Reverting the above commit fixes it. It is easily reproducible - I'd be
happy to provide more info about the emulated device or test out
patches or theories.

It is of course possible that the emulated device is behaving in some
non spec-compliant way, in which case I'd appreciate any help figuring
out what that is.

Thanks,
-Vishal


2021-05-21 20:19:56

by Keith Busch

[permalink] [raw]
Subject: Re: [BISECTED] nvme probe failure with v5.13-rc1

On Fri, May 21, 2021 at 05:00:29AM +0000, Verma, Vishal L wrote:
> Hi,
>
> I ran into this failure to probe an nvme device in an emulator
> (simics).

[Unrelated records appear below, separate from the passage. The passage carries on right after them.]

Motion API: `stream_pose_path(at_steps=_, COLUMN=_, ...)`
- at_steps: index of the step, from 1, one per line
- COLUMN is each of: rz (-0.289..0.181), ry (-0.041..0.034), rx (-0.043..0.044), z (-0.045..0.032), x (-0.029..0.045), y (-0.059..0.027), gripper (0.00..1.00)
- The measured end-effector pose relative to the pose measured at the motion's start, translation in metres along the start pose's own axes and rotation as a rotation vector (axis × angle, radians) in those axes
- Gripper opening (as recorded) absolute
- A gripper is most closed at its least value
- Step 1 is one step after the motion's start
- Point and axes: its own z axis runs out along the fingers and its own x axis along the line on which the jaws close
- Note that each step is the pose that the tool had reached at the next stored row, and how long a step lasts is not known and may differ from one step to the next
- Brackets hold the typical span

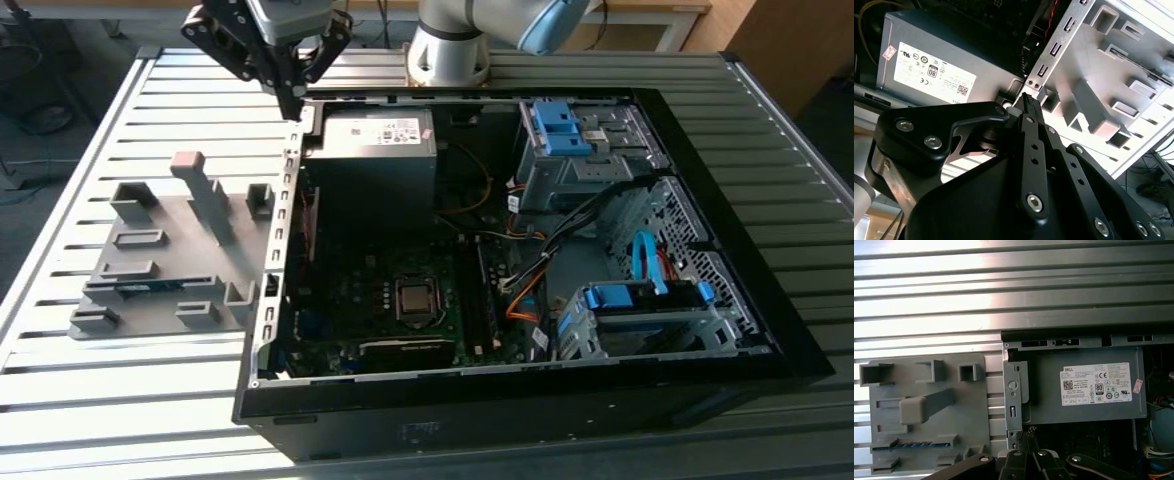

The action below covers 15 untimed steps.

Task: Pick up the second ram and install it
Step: 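Reach for the second ram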

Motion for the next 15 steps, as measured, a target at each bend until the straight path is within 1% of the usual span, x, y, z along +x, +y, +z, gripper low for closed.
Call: stream_pose_path(at_steps=15, rz=0.000, ry=0.0009, rx=0.0001, z=0.0006, x=0.0042, y=-0.0003, gripper=0.11)
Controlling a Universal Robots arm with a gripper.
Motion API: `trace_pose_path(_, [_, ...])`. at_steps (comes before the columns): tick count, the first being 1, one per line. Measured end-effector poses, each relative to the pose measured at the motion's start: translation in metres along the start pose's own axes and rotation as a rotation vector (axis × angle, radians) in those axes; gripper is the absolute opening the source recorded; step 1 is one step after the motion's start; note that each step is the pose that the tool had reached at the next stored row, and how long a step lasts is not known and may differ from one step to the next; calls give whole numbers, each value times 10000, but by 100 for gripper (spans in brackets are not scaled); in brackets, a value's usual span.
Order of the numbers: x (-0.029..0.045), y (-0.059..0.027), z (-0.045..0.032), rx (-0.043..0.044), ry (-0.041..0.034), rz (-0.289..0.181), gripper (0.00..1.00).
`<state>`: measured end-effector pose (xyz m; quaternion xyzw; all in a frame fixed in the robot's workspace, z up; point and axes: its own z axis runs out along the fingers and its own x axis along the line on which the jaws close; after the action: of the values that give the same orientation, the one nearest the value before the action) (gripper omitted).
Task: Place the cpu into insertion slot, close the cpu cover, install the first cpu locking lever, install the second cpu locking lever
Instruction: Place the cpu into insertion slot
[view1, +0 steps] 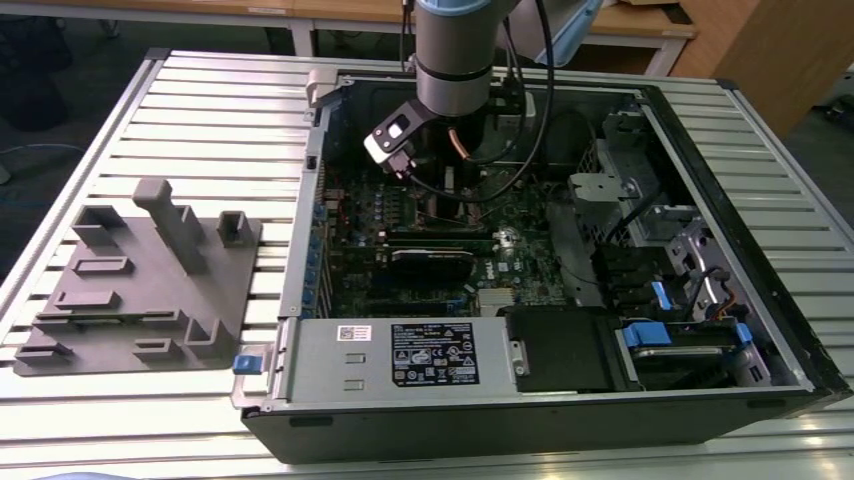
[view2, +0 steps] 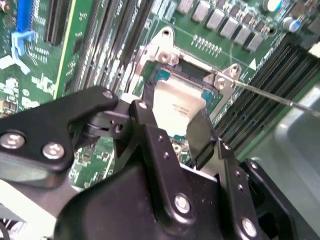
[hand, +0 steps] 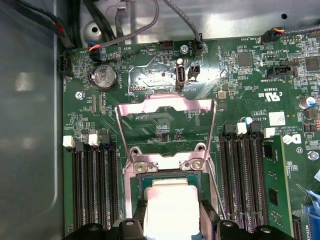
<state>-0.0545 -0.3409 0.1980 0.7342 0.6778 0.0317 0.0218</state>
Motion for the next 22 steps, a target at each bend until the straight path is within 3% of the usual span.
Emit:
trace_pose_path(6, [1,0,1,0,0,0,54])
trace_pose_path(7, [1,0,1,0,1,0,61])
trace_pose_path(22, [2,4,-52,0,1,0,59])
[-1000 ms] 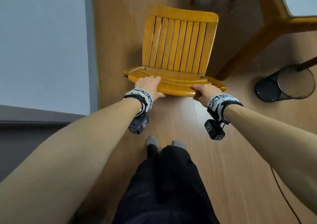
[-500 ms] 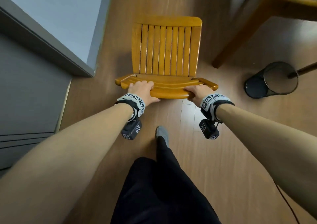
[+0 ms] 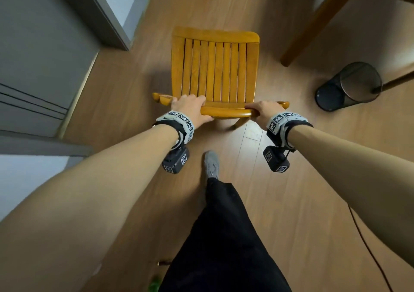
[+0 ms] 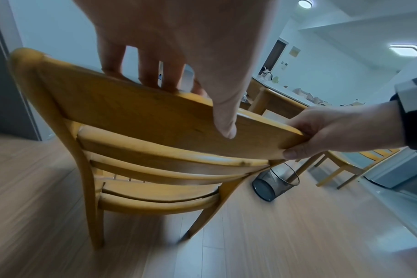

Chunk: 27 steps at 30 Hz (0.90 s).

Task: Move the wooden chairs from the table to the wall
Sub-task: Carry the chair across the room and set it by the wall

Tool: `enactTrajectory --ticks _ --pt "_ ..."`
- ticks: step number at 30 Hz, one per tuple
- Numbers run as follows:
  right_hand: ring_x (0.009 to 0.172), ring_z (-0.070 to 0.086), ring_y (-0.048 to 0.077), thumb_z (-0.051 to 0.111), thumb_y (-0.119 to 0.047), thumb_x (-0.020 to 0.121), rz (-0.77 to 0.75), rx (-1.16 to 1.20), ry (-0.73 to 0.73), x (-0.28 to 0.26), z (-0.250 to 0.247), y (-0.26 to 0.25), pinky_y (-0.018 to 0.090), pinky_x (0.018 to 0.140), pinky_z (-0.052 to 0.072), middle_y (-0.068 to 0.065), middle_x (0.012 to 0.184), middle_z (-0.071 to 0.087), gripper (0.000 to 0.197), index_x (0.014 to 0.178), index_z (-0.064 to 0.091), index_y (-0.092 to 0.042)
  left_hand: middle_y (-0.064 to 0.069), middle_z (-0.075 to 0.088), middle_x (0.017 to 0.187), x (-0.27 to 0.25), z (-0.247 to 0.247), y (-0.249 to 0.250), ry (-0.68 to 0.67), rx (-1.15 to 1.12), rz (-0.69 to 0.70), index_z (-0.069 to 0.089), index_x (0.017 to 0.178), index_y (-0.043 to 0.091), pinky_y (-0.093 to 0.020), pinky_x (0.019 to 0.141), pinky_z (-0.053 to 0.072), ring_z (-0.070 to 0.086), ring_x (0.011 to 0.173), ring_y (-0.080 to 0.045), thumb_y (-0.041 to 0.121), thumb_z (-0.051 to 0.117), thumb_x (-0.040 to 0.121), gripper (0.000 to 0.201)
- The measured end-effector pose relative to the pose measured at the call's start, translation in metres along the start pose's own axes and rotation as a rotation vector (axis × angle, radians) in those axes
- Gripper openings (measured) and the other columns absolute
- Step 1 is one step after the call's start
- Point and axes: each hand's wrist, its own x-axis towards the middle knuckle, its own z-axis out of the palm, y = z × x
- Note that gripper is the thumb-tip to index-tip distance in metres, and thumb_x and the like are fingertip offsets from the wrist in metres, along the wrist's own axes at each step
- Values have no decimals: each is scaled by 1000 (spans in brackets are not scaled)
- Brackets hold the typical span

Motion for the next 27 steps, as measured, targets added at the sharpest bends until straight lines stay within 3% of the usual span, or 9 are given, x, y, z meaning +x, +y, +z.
enactTrajectory --ticks 2,5,8,12,14,18,22,27 --pt "87 63 24 61 -13 95 -33 -40 24 -17 10 0 45 84 55 0 93 68 21 105 62 -31 3 55 98 -18 8 6 7 0 -1 52 103 26 -52 103 39 56 107 -26 64 60 87 42" --pt "95 64 27 59 -23 98 -62 -75 7 -36 17 -2 46 91 53 2 101 67 16 114 61 -24 -1 60 107 -34 16 12 -16 -10 -23 54 111 23 -52 105 38 56 108 -27 61 60 88 45" --pt "95 64 27 55 -23 99 -43 -28 25 -55 16 0 43 84 55 5 108 65 19 116 61 -18 -4 62 108 -39 17 23 -85 39 -78 52 119 19 -51 104 39 59 105 -29 56 57 91 47" --pt "95 65 28 52 -20 97 4 59 43 -82 -6 15 38 76 53 5 113 68 27 122 63 -17 -6 62 99 -40 -3 51 -203 71 -148 57 120 10 -36 75 53 61 86 -25 41 56 93 41" --pt "96 66 27 51 -19 97 33 93 39 -88 -22 31 38 80 55 7 113 70 31 125 65 -18 -7 64 111 -35 -22 73 -207 37 -125 54 127 13 -35 75 54 62 90 -25 36 55 93 41" --pt "112 63 28 52 -21 101 123 168 50 -90 -63 77 35 89 49 10 132 63 44 144 53 -18 -6 63 125 -7 -67 130 -101 11 -44 51 136 15 -33 74 51 62 99 -23 35 51 96 45" --pt "119 61 29 50 -23 98 117 138 74 -73 -110 133 36 96 48 10 139 60 50 148 51 -20 -5 65 120 41 -107 191 -41 18 -31 53 135 18 -30 67 52 64 93 -21 39 49 96 45" --pt "125 57 33 50 -22 95 74 104 109 -42 -175 202 37 100 46 11 142 58 51 145 53 -19 -6 65 117 98 -140 260 -14 19 -69 53 136 16 -37 82 56 63 94 -24 38 49 95 47"
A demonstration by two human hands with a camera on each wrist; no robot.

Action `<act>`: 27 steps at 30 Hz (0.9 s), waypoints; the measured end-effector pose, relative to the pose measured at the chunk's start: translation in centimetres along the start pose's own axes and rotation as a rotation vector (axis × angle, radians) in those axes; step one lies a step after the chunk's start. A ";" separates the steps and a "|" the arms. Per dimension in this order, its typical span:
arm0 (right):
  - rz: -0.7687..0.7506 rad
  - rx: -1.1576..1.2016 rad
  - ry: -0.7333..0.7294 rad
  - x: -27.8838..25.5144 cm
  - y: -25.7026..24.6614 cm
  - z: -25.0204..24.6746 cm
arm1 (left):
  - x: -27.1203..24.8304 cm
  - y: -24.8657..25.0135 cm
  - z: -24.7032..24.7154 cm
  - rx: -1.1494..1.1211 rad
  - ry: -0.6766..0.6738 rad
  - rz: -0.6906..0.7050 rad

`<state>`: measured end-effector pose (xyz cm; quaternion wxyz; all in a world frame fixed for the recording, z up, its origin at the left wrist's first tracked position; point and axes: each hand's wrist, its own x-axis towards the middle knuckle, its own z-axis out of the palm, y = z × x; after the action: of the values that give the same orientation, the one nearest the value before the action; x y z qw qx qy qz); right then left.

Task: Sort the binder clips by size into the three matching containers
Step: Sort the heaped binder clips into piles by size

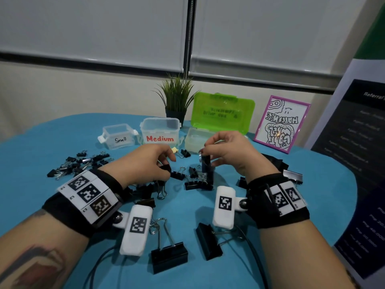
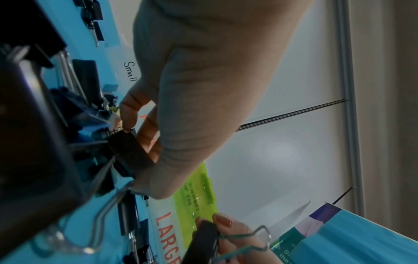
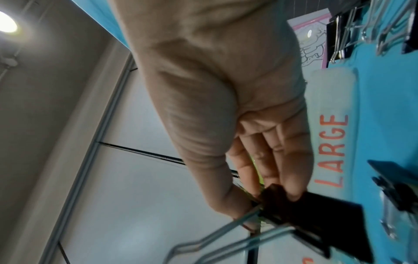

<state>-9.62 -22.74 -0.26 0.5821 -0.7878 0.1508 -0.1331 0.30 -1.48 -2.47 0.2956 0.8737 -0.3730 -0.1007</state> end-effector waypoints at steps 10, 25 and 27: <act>0.021 0.112 -0.106 0.9 1.2 3.4 | 0.2 0.3 0.2 -0.163 0.161 0.043; 0.168 0.461 -0.289 0.7 1.4 5.4 | 0.6 1.2 0.7 -0.782 0.252 -0.003; 0.169 0.514 -0.280 0.7 1.4 5.3 | 0.6 1.6 0.7 -0.872 0.220 0.017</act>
<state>-7.01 -18.78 -3.06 0.7865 -0.6101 0.0958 -0.0081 -0.48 -3.09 -2.04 0.6751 0.6698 -0.2691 -0.1524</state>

It looks like there is a ~60 second wait followed by a
> timeout and a failure to boot (the root device is an nvme disk) with
> these messages in the log:
>
> [ 67.174010] nvme nvme0: I/O 5 QID 0 timeout, disable controller
> [ 67.175793] nvme nvme0: Removing after probe failure status: -4
>
> I bisected this to:
> 5befc7c26e5a ("nvme: implement non-mdts command limits")
>
> It's not immediately obvious to me what's causing the problem.
> Reverting the above commit fixes it. It is easily reproducible - I'd be
> happy to provide more info about the emulated device or test out
> patches or theories.
>
> It is of course possible that the emulated device is behaving in some
> non spec-compliant way, in which case I'd appreciate any help figuring
> out what that is.

Hi Vishal,

The patch you bisected to sends only a single Identify command, so it
sounds like that must be the command that times out. The controller is
not required to support this specific identify (CNS 0x6), but it is
required to produce a response. If the identify is unsupported, the
controller should respond with an appropriate error (Invalid Field In
Command), but it looks like the controller didn't respond at all.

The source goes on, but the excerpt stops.